I know what you may be thinking….”I don’t have enough information to make a suggestion.”

Well, precisely, and that is usually the case …. Even for parents.

I’ve got grey hair and I’ve told my sons, their friends and other young people, that I did not really know what I was good at or what I wanted to be when I grew up until about age 40. Up until then I had followed other peoples’ suggestions and advice about who I was and what I could (should) do. Needless to say, my resume ran into three pages before age 45.

Today, the opportunities are as massive if not more so than when I was growing up. (I just missed out manufacturing buggy whips.) And people, parents, teachers, guidance counselors and even PhD professors don’t have any more right answers than those mentors of mine.

Young people today have access to a tremendous data base of careers and information about what those careers are all about, the compensation, the educational requirements and on and on.

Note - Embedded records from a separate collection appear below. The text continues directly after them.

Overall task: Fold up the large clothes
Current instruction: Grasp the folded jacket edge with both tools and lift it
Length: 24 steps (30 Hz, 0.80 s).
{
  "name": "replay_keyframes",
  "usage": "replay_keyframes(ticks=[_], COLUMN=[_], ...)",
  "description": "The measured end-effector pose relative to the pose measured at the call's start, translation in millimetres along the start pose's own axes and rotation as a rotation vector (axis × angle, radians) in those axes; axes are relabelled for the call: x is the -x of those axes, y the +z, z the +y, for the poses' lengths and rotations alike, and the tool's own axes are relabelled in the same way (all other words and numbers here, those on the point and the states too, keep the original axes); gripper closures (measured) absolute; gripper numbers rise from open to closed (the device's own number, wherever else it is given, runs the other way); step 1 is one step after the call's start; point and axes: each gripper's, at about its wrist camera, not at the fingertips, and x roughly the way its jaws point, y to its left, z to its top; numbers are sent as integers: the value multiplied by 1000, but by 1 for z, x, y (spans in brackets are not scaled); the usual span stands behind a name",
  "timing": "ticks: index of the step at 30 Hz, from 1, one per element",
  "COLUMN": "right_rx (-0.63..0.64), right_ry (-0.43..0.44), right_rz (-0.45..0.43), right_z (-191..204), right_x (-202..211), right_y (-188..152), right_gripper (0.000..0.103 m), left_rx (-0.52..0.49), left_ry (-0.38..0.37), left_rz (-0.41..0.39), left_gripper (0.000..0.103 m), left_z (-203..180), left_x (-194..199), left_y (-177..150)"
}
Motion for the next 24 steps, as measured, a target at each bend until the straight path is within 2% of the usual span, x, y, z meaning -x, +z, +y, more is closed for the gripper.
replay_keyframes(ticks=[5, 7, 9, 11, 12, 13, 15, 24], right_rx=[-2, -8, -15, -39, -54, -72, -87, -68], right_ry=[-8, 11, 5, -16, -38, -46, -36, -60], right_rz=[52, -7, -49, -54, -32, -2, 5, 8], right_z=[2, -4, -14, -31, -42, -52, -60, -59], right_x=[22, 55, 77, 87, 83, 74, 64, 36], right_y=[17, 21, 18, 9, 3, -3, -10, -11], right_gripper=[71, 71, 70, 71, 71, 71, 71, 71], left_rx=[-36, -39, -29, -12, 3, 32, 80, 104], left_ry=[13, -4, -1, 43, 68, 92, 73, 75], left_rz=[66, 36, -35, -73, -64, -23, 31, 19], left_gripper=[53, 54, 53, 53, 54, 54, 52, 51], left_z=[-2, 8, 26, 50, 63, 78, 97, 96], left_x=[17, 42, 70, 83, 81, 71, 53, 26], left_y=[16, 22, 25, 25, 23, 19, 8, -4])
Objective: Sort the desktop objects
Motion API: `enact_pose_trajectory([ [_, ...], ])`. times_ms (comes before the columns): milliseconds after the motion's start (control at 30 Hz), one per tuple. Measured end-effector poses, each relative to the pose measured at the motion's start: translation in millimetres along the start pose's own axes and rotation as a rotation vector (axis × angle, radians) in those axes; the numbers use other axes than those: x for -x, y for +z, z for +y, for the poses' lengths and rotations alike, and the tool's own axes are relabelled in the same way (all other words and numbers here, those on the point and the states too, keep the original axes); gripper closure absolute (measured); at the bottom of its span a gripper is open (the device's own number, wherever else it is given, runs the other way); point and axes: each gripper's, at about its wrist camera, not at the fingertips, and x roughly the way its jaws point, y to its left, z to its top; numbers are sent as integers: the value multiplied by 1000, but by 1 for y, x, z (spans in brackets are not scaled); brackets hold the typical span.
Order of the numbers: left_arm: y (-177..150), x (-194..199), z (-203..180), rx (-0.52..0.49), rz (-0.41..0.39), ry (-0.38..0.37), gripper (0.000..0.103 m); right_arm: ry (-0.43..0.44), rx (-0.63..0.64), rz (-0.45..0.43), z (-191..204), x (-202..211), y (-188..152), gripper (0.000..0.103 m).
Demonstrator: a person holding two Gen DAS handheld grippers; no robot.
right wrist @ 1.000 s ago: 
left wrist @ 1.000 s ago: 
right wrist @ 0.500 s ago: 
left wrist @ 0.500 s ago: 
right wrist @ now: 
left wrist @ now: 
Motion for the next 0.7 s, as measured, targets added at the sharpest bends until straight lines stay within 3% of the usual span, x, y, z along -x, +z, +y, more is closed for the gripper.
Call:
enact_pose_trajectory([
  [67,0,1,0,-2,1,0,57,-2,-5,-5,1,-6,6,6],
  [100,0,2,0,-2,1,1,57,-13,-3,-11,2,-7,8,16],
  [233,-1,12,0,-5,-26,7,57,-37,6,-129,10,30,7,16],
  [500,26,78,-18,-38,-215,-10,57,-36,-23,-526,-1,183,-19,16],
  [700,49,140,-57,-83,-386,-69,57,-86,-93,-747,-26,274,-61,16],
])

However, most young people today have never had the opportunity to calibrate themselves, their natural talents, personality traits and their fit to particular careers or job families in any objective way.

That is no longer true. There is an on-line psychometric assessment designed specifically to statistically calibrate an individual’s fit to particular careers. This is true for young or even us ‘mature’ individuals.

The product is called Career Choices GPS, and it comes with pre-calibrated fit scores for over 100 sample jobs in 13 ‘Job Families’. These fit rankings are from “Most” to “Least” and give the Assessment Taker more information about those careers that may or may not be a good fit, such as sample duties and the typical education requirements. The product “kit” includes a Self- Interpretation Guide and Workbooks with exercises to complete to determine what made them this way, today, and thinking about tomorrow, “what makes the most sense to me moving forward considering who I am and my natural talents?”

In Jennifer and her parents’ case, it could have saved them $35,000 and two years of frustration.

How much money and time might it save a young person you know?